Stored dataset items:
↓↓↓
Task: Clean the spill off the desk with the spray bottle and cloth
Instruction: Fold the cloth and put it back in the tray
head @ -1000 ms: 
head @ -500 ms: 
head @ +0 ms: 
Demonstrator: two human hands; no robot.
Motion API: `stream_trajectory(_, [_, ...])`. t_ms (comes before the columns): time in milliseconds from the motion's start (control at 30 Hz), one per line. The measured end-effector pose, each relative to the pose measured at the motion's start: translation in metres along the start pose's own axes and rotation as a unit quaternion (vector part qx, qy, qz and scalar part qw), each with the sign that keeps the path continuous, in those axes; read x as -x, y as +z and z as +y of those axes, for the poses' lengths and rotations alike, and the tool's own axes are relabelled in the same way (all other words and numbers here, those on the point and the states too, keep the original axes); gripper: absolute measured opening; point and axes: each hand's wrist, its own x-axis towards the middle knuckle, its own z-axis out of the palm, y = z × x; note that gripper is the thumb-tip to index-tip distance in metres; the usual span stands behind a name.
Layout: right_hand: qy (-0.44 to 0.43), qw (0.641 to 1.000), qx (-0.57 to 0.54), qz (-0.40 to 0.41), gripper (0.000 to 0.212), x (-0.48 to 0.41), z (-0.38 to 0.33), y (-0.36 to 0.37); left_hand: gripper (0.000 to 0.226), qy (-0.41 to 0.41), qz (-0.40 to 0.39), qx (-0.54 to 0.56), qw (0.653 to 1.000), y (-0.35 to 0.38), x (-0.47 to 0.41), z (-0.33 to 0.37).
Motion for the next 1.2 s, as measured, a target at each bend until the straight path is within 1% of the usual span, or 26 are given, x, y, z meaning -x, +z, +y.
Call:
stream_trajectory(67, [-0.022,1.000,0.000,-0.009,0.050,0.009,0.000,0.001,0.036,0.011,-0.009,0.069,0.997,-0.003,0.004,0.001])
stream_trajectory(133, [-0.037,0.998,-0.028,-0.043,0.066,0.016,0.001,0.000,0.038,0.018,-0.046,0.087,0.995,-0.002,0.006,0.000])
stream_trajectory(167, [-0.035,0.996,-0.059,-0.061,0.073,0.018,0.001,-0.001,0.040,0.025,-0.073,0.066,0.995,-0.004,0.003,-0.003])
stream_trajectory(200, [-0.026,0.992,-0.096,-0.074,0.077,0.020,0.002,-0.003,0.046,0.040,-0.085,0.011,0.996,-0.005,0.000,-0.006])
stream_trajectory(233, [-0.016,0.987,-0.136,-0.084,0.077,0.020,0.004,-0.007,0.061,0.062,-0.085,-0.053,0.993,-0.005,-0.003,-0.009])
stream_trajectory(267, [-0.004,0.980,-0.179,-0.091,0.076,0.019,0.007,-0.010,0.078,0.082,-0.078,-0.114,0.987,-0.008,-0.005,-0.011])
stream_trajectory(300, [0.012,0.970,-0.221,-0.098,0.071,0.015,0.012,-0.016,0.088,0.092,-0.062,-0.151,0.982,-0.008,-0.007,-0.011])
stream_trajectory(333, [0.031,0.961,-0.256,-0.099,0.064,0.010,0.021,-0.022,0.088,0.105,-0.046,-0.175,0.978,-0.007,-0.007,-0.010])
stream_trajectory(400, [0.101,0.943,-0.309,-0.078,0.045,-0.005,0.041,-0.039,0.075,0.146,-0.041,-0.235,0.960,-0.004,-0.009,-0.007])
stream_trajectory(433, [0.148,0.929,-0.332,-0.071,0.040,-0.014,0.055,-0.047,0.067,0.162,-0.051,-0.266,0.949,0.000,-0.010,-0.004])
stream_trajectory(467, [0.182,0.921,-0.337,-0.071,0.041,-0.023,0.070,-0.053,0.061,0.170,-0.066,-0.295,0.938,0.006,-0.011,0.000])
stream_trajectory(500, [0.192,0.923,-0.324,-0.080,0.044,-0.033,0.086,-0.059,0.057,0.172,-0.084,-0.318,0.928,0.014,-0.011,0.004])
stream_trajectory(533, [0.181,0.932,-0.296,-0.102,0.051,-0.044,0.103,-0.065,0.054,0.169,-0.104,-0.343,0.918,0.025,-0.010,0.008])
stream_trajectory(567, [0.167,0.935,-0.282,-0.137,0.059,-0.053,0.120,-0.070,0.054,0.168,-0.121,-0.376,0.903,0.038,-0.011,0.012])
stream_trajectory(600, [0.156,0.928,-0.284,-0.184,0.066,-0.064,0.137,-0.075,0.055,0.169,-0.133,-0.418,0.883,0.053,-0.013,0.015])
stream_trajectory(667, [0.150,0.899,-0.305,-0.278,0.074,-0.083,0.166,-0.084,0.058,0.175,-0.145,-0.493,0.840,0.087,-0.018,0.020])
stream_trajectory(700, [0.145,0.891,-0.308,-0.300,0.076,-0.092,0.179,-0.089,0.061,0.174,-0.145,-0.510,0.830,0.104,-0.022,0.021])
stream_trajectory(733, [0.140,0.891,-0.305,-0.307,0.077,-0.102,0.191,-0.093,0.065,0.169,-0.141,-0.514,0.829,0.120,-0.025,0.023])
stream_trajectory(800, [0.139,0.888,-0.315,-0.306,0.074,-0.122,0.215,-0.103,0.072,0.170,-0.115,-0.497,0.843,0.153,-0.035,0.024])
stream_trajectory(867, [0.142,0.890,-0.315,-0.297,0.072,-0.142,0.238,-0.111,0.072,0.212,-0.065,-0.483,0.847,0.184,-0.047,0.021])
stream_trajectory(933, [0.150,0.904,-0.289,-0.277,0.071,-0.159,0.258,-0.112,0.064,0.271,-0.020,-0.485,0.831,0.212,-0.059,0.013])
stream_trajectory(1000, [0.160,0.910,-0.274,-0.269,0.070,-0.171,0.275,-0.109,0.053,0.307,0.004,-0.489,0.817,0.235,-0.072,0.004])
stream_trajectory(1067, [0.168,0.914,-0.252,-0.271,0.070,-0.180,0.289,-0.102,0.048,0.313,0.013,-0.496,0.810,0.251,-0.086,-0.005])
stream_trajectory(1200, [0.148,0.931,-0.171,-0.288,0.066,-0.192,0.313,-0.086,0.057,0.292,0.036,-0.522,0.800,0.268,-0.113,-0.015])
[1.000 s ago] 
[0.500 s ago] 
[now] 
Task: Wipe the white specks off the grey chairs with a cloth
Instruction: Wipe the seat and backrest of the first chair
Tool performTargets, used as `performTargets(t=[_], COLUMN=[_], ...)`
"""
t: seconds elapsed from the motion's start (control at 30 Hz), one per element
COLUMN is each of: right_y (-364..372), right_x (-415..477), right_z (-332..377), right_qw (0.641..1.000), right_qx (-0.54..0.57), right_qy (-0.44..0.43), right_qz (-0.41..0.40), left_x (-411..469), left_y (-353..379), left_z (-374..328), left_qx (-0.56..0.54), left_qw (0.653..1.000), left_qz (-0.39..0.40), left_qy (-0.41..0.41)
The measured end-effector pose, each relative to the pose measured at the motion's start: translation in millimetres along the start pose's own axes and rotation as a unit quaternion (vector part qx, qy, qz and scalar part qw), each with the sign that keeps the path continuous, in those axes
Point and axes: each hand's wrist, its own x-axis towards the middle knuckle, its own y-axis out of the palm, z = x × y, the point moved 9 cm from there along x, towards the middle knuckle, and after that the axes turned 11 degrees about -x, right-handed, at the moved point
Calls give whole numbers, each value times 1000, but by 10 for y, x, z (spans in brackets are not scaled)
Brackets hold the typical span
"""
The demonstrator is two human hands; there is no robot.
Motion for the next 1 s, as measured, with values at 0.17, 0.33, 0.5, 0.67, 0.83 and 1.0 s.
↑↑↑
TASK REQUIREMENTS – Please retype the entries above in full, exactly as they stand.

YOUR RESPONSE –
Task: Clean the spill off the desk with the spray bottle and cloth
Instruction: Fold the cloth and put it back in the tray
head @ -1000 ms: 
head @ -500 ms: 
head @ +0 ms: 
Demonstrator: two human hands; no robot.
Motion API: `stream_trajectory(_, [_, ...])`. t_ms (comes before the columns): time in milliseconds from the motion's start (control at 30 Hz), one per line. The measured end-effector pose, each relative to the pose measured at the motion's start: translation in metres along the start pose's own axes and rotation as a unit quaternion (vector part qx, qy, qz and scalar part qw), each with the sign that keeps the path continuous, in those axes; read x as -x, y as +z and z as +y of those axes, for the poses' lengths and rotations alike, and the tool's own axes are relabelled in the same way (all other words and numbers here, those on the point and the states too, keep the original axes); gripper: absolute measured opening; point and axes: each hand's wrist, its own x-axis towards the middle knuckle, its own z-axis out of the palm, y = z × x; note that gripper is the thumb-tip to index-tip distance in metres; the usual span stands behind a name.
Layout: right_hand: qy (-0.44 to 0.43), qw (0.641 to 1.000), qx (-0.57 to 0.54), qz (-0.40 to 0.41), gripper (0.000 to 0.212), x (-0.48 to 0.41), z (-0.38 to 0.33), y (-0.36 to 0.37); left_hand: gripper (0.000 to 0.226), qy (-0.41 to 0.41), qz (-0.40 to 0.39), qx (-0.54 to 0.56), qw (0.653 to 1.000), y (-0.35 to 0.38), x (-0.47 to 0.41), z (-0.33 to 0.37).
Motion for the next 1.2 s, as measured, a target at each bend until the straight path is within 1% of the usual span, or 26 are given, x, y, z meaning -x, +z, +y.
Call:
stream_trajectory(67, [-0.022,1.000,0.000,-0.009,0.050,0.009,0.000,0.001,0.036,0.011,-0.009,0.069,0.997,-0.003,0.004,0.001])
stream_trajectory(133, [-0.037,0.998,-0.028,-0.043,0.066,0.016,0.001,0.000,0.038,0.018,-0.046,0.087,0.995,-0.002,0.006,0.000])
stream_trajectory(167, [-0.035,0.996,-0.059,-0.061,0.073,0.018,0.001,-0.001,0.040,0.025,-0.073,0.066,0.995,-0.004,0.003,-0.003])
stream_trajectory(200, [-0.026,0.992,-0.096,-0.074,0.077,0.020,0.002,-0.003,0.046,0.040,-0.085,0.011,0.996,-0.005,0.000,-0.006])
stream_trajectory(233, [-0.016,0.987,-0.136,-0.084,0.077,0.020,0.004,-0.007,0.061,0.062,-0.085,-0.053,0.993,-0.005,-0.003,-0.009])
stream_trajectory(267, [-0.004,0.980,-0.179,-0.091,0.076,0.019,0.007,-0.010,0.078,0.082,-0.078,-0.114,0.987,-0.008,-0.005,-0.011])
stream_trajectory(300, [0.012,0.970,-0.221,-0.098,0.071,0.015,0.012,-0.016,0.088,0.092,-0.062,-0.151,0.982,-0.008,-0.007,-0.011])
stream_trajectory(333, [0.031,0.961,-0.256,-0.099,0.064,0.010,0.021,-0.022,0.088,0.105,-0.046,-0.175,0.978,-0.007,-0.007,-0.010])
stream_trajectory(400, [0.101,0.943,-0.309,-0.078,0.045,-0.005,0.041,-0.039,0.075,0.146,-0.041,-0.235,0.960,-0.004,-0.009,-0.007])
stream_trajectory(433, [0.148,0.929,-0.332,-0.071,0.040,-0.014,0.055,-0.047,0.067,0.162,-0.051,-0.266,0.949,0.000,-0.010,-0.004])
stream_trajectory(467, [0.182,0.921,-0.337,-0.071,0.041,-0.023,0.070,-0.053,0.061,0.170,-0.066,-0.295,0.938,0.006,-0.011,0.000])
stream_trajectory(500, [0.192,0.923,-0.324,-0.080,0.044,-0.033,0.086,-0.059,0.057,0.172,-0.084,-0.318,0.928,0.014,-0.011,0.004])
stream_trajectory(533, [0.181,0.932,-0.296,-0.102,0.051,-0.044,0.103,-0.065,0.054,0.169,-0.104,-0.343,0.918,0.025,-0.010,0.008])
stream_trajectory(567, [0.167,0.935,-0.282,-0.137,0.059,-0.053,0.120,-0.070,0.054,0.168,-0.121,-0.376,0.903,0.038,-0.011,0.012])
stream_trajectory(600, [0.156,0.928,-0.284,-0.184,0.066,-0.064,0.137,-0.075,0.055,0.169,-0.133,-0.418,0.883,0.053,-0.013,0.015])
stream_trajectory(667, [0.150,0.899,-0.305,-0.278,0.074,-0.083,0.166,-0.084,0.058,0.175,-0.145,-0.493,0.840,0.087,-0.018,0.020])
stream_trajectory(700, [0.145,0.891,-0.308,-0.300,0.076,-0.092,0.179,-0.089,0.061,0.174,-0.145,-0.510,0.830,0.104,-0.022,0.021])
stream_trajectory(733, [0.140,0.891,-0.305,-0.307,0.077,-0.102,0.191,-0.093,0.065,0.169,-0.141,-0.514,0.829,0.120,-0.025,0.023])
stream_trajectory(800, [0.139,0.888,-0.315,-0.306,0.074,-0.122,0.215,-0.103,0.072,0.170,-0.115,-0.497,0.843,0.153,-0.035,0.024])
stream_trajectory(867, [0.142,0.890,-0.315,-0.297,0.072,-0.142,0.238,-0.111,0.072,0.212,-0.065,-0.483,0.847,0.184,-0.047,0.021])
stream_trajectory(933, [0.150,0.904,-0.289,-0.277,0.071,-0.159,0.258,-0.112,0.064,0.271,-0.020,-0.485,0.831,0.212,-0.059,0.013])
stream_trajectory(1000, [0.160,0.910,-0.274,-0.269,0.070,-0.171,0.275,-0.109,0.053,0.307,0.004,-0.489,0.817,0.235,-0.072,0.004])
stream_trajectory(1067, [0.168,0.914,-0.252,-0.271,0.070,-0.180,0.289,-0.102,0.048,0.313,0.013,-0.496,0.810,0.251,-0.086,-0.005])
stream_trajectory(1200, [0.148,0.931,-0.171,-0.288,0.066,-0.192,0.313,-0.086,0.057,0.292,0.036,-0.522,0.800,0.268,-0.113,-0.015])
[1.000 s ago] 
[0.500 s ago] 
[now] 
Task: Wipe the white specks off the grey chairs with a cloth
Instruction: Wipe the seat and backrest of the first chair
Tool performTargets, used as `performTargets(t=[_], COLUMN=[_], ...)`
"""
t: seconds elapsed from the motion's start (control at 30 Hz), one per element
COLUMN is each of: right_y (-364..372), right_x (-415..477), right_z (-332..377), right_qw (0.641..1.000), right_qx (-0.54..0.57), right_qy (-0.44..0.43), right_qz (-0.41..0.40), left_x (-411..469), left_y (-353..379), left_z (-374..328), left_qx (-0.56..0.54), left_qw (0.653..1.000), left_qz (-0.39..0.40), left_qy (-0.41..0.41)
The measured end-effector pose, each relative to the pose measured at the motion's start: translation in millimetres along the start pose's own axes and rotation as a unit quaternion (vector part qx, qy, qz and scalar part qw), each with the sign that keeps the path continuous, in those axes
Point and axes: each hand's wrist, its own x-axis towards the middle knuckle, its own y-axis out of the palm, z = x × y, the point moved 9 cm from there along x, towards the middle knuckle, and after that the axes turned 11 degrees about -x, right-handed, at the moved point
Calls give whole numbers, each value times 1000, but by 10 for y, x, z (spans in brackets are not scaled)
Brackets hold the typical span
"""
The demonstrator is two human hands; there is no robot.
Motion for the next 1 s, as measured, with values at 0.17, 0.33, 0.5, 0.67, 0.83 and 1.0 s.

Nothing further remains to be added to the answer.